Exercise instructions - What you return should match the material below line for line, except that no image appears in it.

[Opening Data below section]

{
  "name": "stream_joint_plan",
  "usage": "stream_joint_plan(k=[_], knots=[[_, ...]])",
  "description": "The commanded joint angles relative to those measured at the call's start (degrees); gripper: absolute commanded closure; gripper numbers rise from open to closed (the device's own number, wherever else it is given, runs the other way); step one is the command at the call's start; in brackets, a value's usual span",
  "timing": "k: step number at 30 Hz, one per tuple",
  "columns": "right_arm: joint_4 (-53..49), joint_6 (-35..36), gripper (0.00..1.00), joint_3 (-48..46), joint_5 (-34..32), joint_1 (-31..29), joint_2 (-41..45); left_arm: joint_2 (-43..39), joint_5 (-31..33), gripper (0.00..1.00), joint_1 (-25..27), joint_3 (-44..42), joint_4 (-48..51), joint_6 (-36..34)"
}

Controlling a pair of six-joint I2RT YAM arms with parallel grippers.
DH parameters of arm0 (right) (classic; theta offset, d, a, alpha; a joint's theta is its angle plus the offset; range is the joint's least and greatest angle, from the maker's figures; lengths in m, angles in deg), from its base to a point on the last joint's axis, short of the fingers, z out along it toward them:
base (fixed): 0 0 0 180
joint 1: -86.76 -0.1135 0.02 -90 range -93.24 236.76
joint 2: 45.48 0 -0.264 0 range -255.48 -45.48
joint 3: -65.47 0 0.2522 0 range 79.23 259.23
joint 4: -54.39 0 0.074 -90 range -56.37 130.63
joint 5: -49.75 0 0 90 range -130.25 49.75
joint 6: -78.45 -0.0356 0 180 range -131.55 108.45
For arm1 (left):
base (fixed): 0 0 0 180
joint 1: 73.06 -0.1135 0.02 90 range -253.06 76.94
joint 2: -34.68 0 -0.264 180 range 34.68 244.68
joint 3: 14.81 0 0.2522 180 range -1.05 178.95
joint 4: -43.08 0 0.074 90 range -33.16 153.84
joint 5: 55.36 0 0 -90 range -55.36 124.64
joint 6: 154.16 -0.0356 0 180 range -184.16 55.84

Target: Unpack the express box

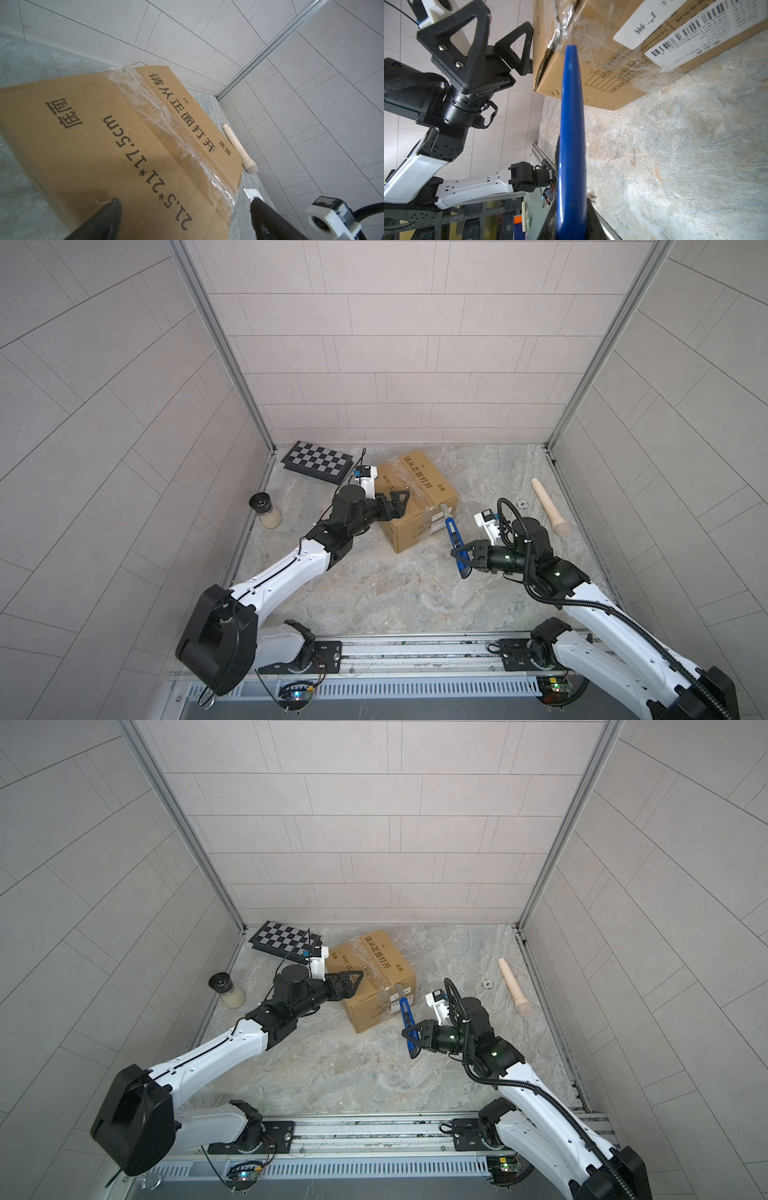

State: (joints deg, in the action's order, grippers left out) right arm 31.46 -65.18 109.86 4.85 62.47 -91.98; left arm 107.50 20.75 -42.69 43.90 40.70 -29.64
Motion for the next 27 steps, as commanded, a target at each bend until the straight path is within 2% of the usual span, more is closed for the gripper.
stream_joint_plan(k=[1,27], knots=[[2.18,-0.93,1.00,-0.84,-0.53,-0.21,0.40,0.43,-0.54,0.00,-0.26,-0.30,-1.10,0.02],[5.70,-1.92,1.00,-2.08,-0.50,-0.21,-1.40,0.18,-0.49,0.00,-0.36,-0.56,-1.00,-0.07]])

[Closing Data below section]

Completed task -
{
  "name": "stream_joint_plan",
  "usage": "stream_joint_plan(k=[_], knots=[[_, ...]])",
  "description": "The commanded joint angles relative to those measured at the call's start (degrees); gripper: absolute commanded closure; gripper numbers rise from open to closed (the device's own number, wherever else it is given, runs the other way); step one is the command at the call's start; in brackets, a value's usual span",
  "timing": "k: step number at 30 Hz, one per tuple",
  "columns": "right_arm: joint_4 (-53..49), joint_6 (-35..36), gripper (0.00..1.00), joint_3 (-48..46), joint_5 (-34..32), joint_1 (-31..29), joint_2 (-41..45); left_arm: joint_2 (-43..39), joint_5 (-31..33), gripper (0.00..1.00), joint_1 (-25..27), joint_3 (-44..42), joint_4 (-48..51), joint_6 (-36..34)"
}

Controlling a pair of six-joint I2RT YAM arms with parallel grippers.
DH parameters of arm0 (right) (classic; theta offset, d, a, alpha; a joint's theta is its angle plus the offset; range is the joint's least and greatest angle, from the maker's figures; lengths in m, angles in deg), from its base to a point on the last joint's axis, short of the fingers, z out along it toward them:
base (fixed): 0 0 0 180
joint 1: -86.76 -0.1135 0.02 -90 range -93.24 236.76
joint 2: 45.48 0 -0.264 0 range -255.48 -45.48
joint 3: -65.47 0 0.2522 0 range 79.23 259.23
joint 4: -54.39 0 0.074 -90 range -56.37 130.63
joint 5: -49.75 0 0 90 range -130.25 49.75
joint 6: -78.45 -0.0356 0 180 range -131.55 108.45
For arm1 (left):
base (fixed): 0 0 0 180
joint 1: 73.06 -0.1135 0.02 90 range -253.06 76.94
joint 2: -34.68 0 -0.264 180 range 34.68 244.68
joint 3: 14.81 0 0.2522 180 range -1.05 178.95
joint 4: -43.08 0 0.074 90 range -33.16 153.84
joint 5: 55.36 0 0 -90 range -55.36 124.64
joint 6: 154.16 -0.0356 0 180 range -184.16 55.84

Target: Unpack the express box


State: (joints deg, in the action's order, grippers left out) right arm 31.46 -65.18 109.86 4.85 62.47 -91.98; left arm 107.50 20.75 -42.69 43.90 40.70 -29.64
Motion for the next 27 steps, as commanded, a target at each bend until the straight path is within 2% of the usual span, more is closed for the gripper.
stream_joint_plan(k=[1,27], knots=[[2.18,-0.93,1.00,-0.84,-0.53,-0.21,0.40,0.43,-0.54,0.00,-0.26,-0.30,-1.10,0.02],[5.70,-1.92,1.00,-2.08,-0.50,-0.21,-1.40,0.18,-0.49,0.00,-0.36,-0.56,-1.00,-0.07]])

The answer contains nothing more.